I'll Take the Calories

We watch way too much Food Network in our house.

A few Christmases ago, my Lovely Wife and I gave each other a full Calphalon cookware set and a Calphalon butcher block knife set (love that santoku blade!).

This past Christmas, Santa brought the Italian an ice cream maker and the German an air popcorn popper. Our Daughter loves helping in the kitchen. Her specialty is Fifi's French toast. I don't know who Fifi is but her toast is pretty darn good.

One year I bought my Lovely Wife one of those industrial waffle makers, the kind many hotels have in their lobbies. You know, that big black and chrome machine next to the whole fruit, opposite the stale pastries, and just in front of the eggs that were hardboiled in China three weeks earlier and packed in formaldehyde. The best part is the anticipation that builds as you wait for the red light to click on, indicating the waffle has reached perfection.

Yes, I know. You wish your life was this exciting.

Lately, the Food Network seems to be running quite a few Miller Genuine Draft commercials. They all focus on MGD-64, Miller's low-calorie competitor to the highly popular Michelob Ultra. They feature some poor schlub simultaneously drinking an Ultra and exercising to burn off the extra calories while his friends are served the MGD-64s. Earlier commercials would show someone getting an MGD-64 handed to them while their date or friend would get a supposedly proportional amount in calories of whatever they were drinking. By the looks of it, you would think the Miller beer is only a quarter or a fifth of the calories of Michelob Ultra.

The reality, of course, is that Ultra has 96 calories to MGD's 64 calories. By my math, 64 is exactly two-thirds of 96. That means only an additional 32 calories.

Well, unless I'm planning a night of binge drinking -- and I stopped planning for those after I graduated from college -- I'm not really risking all that much in terms of calories. There's no fat in those calories, either, so the beer is much less detrimental to my wasteline than the 17 Tootsie Roll midgies I ate tonight while watching the Next Food Network Star.

Extra calories aside, have you ever compared the two beers? To my taste, Michelob Ultra's flavor holds up well against any other American beer. MGD-64, on the other hand, tastes like it might have met a beer somewhere on its way into the bottle and is trying to do a poor imitation. The few times I've tried it I've come away confused whether I was drinking beer or some new bitterly flavored, carbonated water.

I know the Food Network, particularly in this slowly recovering economy, does not want to turn down advertising dollars. I just wish they would work harder to encourage sponsorship from companies that sell food and beverages with flavor instead of clever advertising campaigns.

And since when did beer become a health food? Why do I have to worry about how many calories my suds deliver when the whole point of popping open a brew in the first place is to indulge in a guilty pleasure?
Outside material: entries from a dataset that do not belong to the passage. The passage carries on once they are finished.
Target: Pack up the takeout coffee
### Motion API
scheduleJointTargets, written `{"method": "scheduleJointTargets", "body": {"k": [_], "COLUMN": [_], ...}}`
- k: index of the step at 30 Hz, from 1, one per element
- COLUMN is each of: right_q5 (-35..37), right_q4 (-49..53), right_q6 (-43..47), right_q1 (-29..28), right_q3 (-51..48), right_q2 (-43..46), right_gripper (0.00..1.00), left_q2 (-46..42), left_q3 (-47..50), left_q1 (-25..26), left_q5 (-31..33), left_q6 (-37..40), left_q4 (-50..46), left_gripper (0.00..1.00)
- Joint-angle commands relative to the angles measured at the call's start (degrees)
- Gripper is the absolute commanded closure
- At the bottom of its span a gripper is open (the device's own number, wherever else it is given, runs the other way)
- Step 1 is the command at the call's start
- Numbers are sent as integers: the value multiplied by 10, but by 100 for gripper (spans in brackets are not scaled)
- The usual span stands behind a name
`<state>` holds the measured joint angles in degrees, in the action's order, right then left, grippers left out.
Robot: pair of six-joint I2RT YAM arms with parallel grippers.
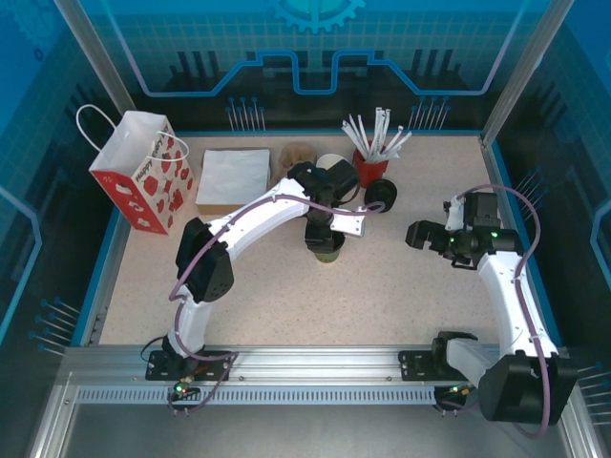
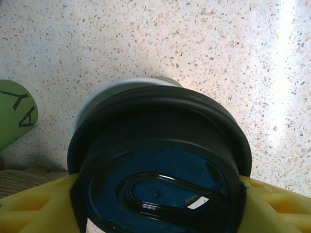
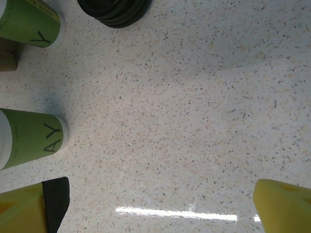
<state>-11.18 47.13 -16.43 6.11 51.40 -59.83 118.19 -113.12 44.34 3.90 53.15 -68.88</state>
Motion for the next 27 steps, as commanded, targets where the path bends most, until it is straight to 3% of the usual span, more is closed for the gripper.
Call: {"method": "scheduleJointTargets", "body": {"k": [1, 15, 27], "right_q5": [-13, -17, -30], "right_q4": [-9, -10, -7], "right_q6": [7, 10, 14], "right_q1": [10, 11, 12], "right_q3": [-21, -24, -24], "right_q2": [9, 9, 7], "right_gripper": [0, 0, 0], "left_q2": [15, 34, 30], "left_q3": [-22, -34, -46], "left_q1": [4, 4, 4], "left_q5": [6, 9, 7], "left_q6": [16, 13, 5], "left_q4": [-12, -10, -13], "left_gripper": [32, 31, 14]}}
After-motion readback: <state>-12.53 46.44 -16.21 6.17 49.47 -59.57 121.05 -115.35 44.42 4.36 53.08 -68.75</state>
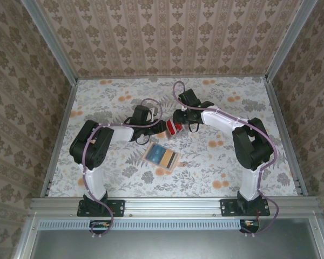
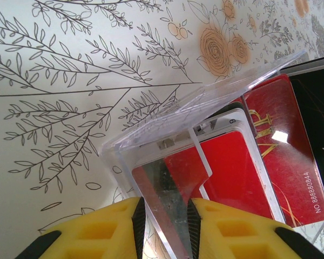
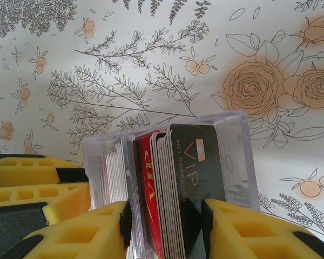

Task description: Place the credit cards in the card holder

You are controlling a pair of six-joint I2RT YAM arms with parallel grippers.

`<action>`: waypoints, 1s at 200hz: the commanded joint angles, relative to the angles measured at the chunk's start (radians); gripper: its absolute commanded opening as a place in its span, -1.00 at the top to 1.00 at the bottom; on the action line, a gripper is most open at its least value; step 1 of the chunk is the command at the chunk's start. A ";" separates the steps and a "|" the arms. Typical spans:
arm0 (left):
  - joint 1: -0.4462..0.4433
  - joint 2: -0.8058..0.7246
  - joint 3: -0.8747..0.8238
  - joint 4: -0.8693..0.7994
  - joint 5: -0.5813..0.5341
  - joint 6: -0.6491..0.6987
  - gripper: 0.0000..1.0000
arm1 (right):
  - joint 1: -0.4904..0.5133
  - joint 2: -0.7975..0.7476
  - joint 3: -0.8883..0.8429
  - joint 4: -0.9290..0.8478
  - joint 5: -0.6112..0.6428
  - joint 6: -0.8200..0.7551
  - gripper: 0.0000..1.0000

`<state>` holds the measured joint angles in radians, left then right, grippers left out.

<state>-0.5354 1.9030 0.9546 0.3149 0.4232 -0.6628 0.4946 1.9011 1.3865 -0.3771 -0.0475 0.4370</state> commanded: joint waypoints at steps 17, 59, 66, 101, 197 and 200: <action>-0.012 0.013 0.027 0.005 0.009 -0.012 0.39 | 0.022 -0.043 -0.003 0.014 -0.010 0.002 0.17; -0.014 0.004 0.021 0.004 0.006 -0.012 0.39 | 0.029 -0.042 -0.002 0.013 -0.007 0.003 0.18; -0.015 0.003 0.019 0.006 0.008 -0.014 0.39 | 0.029 -0.042 0.000 0.010 -0.006 0.005 0.18; -0.015 -0.006 0.015 0.005 0.004 -0.011 0.38 | 0.030 -0.048 -0.006 0.005 0.005 0.002 0.23; -0.015 -0.010 0.024 0.003 0.006 -0.011 0.37 | 0.030 -0.072 -0.020 -0.007 0.033 -0.003 0.37; -0.015 -0.011 0.023 0.002 0.006 -0.012 0.37 | 0.030 -0.071 -0.017 -0.010 0.032 -0.004 0.37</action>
<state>-0.5369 1.9030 0.9546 0.3149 0.4225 -0.6628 0.5152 1.8538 1.3792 -0.3740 -0.0113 0.4404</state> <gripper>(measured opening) 0.311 0.320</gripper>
Those 32 extra calories I'm taking in represent an extra four minutes on the treadmill. Heck, you can burn off the extra calories from an entire six-pack of Ultras just by walking from your car into the local grocery store, to the back where they hide the beer, up to the checkout counter, and back out to your car.

For good measure, you could always throw in some arm curls while waiting to pay.